REQUIREMENT — Locate all lines in the data below that hold "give" and show them.
====
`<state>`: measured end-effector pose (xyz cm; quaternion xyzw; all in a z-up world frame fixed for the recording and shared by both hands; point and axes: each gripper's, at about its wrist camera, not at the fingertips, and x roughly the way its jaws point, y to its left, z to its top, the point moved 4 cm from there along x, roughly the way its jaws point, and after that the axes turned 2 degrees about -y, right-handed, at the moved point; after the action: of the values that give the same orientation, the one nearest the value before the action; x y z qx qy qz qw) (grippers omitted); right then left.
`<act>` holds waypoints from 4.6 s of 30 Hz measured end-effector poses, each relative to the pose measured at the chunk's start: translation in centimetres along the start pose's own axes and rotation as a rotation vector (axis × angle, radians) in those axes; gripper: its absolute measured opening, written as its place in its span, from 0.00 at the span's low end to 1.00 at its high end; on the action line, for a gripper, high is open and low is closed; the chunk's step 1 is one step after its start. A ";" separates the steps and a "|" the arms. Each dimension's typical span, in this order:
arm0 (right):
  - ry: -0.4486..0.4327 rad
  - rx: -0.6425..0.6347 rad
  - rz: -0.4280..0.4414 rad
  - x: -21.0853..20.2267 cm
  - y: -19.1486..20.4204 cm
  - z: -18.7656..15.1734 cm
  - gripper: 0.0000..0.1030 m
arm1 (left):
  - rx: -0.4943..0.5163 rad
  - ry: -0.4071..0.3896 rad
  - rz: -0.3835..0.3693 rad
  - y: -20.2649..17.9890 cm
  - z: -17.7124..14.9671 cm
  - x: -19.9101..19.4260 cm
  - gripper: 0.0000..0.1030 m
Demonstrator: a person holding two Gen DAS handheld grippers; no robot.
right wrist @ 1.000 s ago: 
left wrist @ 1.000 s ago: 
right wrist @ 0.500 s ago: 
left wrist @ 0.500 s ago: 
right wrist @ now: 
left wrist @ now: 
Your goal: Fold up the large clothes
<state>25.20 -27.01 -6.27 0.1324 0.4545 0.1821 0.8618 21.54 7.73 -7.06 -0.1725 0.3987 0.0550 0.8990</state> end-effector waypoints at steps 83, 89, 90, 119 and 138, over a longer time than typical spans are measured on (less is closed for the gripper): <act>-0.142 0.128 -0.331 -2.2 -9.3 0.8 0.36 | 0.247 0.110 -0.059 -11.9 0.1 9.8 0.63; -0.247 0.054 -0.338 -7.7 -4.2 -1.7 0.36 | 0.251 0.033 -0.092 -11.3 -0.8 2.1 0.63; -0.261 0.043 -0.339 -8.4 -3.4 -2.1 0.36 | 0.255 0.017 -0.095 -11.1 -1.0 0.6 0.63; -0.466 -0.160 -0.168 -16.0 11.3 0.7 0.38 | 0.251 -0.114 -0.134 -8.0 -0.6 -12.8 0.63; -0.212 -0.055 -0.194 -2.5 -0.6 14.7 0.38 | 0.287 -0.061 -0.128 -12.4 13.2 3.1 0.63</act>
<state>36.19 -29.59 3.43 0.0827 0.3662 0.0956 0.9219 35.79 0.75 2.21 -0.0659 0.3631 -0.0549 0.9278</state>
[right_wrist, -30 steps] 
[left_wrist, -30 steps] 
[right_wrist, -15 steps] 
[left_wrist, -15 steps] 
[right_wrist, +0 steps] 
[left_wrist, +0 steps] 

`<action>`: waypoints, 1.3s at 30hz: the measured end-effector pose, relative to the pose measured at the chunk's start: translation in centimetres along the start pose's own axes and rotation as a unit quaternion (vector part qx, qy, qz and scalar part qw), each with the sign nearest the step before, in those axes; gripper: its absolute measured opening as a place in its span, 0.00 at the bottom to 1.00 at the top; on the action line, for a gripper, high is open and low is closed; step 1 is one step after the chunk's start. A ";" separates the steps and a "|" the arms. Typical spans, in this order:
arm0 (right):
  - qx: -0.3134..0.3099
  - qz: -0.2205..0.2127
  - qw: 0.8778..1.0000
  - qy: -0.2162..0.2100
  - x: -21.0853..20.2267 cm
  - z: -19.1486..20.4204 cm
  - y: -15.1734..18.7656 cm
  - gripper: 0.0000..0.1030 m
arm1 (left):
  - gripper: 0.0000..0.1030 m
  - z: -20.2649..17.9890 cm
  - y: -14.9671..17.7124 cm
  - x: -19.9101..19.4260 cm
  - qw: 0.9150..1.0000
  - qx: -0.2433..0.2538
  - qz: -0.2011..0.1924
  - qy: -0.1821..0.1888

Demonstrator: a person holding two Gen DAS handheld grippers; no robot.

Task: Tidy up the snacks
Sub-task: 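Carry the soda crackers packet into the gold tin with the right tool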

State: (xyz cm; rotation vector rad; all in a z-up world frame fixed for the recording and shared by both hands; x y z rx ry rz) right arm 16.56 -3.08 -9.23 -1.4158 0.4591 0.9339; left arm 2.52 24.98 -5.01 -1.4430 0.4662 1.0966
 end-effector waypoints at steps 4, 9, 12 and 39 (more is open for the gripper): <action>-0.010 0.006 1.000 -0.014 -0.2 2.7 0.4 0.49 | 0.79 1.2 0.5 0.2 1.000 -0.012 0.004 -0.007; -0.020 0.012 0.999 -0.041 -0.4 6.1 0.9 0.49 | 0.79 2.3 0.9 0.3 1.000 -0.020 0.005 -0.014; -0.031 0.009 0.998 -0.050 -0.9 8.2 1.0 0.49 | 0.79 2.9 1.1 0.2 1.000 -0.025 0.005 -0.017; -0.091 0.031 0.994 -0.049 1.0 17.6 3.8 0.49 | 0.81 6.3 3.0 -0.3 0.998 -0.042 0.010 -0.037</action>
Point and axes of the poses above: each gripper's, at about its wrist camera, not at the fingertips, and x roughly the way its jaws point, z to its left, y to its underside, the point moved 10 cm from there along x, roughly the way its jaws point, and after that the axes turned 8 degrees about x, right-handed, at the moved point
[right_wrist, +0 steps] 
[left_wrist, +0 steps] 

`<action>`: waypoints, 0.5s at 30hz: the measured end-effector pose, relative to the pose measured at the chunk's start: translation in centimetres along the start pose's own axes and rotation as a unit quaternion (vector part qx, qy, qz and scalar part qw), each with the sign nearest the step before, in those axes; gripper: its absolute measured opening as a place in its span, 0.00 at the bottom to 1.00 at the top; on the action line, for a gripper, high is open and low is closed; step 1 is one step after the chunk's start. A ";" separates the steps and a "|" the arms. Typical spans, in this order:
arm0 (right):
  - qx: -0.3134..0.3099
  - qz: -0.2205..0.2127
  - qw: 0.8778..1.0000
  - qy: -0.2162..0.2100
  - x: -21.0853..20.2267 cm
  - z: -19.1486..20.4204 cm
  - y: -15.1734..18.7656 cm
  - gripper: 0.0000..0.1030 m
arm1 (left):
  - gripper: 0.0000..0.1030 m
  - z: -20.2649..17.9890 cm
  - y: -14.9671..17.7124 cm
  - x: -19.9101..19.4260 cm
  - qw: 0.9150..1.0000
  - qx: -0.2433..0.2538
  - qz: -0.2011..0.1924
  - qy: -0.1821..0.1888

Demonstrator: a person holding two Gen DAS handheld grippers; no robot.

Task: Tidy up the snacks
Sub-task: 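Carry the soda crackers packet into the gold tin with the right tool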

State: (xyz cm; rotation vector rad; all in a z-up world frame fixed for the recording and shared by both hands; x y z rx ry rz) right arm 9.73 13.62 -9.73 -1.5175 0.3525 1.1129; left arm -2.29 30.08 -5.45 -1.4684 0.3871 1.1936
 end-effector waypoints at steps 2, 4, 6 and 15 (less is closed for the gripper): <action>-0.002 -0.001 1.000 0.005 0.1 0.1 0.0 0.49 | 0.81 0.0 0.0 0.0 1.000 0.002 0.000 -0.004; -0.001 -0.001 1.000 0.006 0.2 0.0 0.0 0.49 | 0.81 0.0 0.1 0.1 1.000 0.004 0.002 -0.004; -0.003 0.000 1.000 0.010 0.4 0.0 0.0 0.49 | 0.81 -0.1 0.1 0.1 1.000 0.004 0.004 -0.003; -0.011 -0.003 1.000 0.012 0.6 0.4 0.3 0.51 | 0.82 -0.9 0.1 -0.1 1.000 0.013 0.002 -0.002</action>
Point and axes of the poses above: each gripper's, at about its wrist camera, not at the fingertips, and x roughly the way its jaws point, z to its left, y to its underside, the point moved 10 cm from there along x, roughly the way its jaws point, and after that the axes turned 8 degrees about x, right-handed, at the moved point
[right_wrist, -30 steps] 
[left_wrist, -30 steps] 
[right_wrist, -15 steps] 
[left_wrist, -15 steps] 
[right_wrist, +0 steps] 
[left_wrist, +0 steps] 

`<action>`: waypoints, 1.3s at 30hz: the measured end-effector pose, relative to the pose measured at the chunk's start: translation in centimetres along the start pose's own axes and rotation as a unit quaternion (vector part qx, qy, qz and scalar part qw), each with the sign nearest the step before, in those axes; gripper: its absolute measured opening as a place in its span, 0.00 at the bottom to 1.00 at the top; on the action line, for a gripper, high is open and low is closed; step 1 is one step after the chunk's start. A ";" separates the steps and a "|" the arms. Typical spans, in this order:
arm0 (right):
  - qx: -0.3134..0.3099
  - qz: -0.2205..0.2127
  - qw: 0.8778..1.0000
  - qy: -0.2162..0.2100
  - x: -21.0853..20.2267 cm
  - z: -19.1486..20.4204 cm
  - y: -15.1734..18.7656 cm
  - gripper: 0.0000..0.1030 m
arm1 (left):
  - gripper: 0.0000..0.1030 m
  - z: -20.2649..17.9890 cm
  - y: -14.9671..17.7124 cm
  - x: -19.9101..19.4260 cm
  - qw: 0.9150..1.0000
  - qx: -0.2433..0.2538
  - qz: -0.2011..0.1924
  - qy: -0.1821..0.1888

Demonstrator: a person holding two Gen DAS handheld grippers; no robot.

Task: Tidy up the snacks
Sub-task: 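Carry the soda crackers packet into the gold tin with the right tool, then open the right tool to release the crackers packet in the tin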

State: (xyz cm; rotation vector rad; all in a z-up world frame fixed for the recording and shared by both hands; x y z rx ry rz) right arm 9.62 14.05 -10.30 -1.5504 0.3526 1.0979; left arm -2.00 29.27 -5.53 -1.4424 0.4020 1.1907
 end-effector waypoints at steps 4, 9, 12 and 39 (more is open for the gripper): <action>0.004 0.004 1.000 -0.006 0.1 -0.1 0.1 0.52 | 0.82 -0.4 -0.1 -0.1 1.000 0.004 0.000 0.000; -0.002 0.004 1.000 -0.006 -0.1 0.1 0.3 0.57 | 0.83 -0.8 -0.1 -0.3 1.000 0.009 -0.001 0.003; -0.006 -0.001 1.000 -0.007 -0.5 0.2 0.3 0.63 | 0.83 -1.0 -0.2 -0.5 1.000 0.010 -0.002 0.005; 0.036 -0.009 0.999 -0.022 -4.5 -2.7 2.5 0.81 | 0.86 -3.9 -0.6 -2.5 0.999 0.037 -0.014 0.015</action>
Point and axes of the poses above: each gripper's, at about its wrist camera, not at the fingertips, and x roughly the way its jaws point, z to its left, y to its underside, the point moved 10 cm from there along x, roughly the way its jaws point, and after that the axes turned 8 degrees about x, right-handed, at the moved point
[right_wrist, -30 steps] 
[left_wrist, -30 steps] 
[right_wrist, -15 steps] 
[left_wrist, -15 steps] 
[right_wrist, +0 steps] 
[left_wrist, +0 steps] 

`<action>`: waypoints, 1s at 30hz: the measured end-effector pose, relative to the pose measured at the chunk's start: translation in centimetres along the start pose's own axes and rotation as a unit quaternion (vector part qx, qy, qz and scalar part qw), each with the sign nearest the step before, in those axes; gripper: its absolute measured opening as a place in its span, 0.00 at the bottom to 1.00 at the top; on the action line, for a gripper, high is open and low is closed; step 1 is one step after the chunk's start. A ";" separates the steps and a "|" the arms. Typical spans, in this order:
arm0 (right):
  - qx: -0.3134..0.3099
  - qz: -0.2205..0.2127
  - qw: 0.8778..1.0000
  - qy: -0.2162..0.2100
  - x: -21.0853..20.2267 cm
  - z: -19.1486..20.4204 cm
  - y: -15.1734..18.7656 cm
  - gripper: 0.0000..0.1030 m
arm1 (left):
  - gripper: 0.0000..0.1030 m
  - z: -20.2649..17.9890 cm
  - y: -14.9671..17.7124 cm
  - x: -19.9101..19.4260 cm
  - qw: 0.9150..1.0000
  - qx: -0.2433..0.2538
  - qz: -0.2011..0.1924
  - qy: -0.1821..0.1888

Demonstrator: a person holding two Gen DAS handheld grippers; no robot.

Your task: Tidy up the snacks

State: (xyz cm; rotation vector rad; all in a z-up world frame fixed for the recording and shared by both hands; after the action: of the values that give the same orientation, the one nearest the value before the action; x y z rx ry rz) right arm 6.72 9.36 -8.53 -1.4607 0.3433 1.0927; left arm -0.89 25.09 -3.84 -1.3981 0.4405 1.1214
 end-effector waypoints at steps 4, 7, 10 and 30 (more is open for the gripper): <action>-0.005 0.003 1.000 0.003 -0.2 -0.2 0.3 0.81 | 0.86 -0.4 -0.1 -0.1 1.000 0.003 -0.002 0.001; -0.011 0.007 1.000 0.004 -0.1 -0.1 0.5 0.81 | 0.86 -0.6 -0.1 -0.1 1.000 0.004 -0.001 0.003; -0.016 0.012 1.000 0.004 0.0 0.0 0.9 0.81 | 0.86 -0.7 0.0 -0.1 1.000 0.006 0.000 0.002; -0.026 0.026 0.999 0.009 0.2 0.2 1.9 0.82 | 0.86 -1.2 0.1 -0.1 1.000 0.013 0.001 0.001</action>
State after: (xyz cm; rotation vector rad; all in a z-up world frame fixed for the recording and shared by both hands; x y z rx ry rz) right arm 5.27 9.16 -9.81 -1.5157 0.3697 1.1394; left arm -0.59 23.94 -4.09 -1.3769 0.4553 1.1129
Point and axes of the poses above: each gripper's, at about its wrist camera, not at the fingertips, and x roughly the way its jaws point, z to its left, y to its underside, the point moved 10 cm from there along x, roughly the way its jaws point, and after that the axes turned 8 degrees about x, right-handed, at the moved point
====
RESPONSE TO THE EXERCISE —
`<state>`: measured end-effector pose (xyz cm; quaternion xyzw; all in a z-up world frame fixed for the recording and shared by both hands; point and axes: each gripper's, at about its wrist camera, not at the fingertips, and x roughly the way its jaws point, y to its left, z to its top, the point moved 4 cm from there along x, roughly the way its jaws point, and after that the axes turned 2 degrees about -y, right-handed, at the moved point; after the action: of the values that give the same orientation, the one nearest the value before the action; x y z qx qy qz qw) (grippers omitted); right then left.
State: (xyz cm; rotation vector rad; all in a z-up world frame fixed for the recording and shared by both hands; after the action: of the values that give the same orientation, the one nearest the value before the action; x y z rx ry rz) right arm 6.72 9.36 -8.53 -1.4607 0.3433 1.0927; left arm -0.89 25.09 -3.84 -1.3981 0.4405 1.1214

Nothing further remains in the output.